§ Work item: Only one span is wanted from the lines below: from the one with "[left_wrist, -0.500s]" up to and including the one with "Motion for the". Copy it exactly, without images.

(Material provided Opens)

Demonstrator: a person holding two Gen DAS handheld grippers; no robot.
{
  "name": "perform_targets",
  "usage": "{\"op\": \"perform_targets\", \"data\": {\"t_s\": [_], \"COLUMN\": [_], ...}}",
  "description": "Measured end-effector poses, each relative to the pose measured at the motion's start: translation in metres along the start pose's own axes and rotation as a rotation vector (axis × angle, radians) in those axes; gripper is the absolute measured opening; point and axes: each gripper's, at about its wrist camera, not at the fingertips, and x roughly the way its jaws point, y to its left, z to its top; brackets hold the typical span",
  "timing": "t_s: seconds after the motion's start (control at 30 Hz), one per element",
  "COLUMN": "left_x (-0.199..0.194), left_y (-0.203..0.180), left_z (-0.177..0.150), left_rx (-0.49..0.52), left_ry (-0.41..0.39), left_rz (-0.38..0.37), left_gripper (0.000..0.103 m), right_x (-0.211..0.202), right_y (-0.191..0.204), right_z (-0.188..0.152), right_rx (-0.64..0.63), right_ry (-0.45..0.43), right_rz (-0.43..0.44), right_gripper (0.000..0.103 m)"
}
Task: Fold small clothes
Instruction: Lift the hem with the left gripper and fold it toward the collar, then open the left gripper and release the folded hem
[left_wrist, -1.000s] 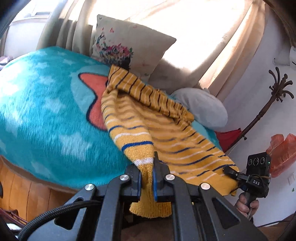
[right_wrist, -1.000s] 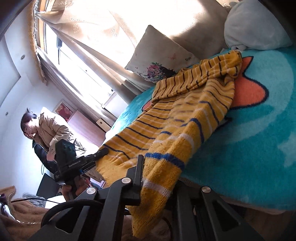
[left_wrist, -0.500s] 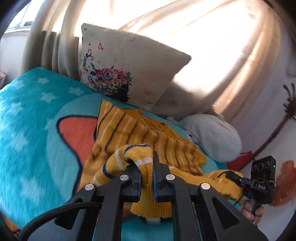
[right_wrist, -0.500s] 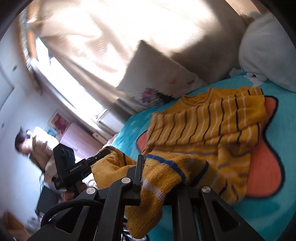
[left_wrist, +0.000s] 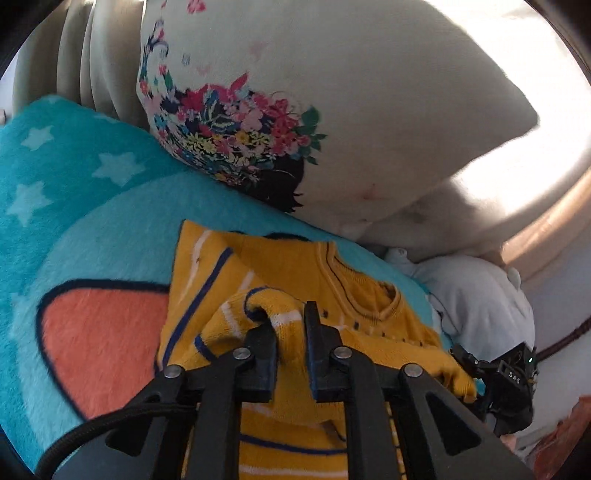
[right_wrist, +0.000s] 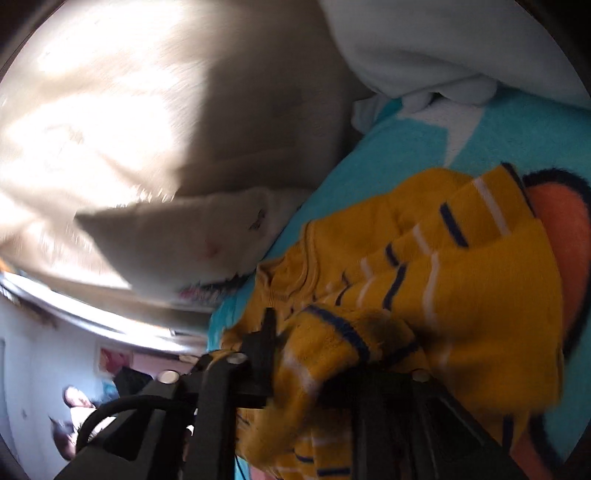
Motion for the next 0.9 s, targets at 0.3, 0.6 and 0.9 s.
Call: {"op": "perform_targets", "data": {"t_s": [0.3, 0.6, 0.9], "left_x": [-0.016, -0.029, 0.020], "left_y": [0.014, -0.010, -0.043], "left_z": [0.023, 0.011, -0.012], "left_rx": [-0.093, 0.054, 0.286], "left_ry": [-0.079, -0.084, 0.035], "left_rz": [-0.076, -0.013, 0.041], "left_gripper": [0.063, 0.064, 0.064], "right_x": [0.000, 0.002, 0.055], "right_y": [0.015, 0.061, 0.059], "right_z": [0.029, 0.008, -0.013], "right_rx": [-0.029, -0.322, -0.443], "right_ry": [-0.091, -0.045, 0.081], "right_rz": [0.019, -0.114, -0.234], "right_gripper": [0.065, 0.055, 0.044]}}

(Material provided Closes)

§ Solved exercise:
[left_wrist, -0.500s] 
[right_wrist, -0.500s] 
[left_wrist, +0.000s] 
[right_wrist, +0.000s] 
Motion for the next 0.9 s, targets at 0.3, 0.6 and 0.9 s.

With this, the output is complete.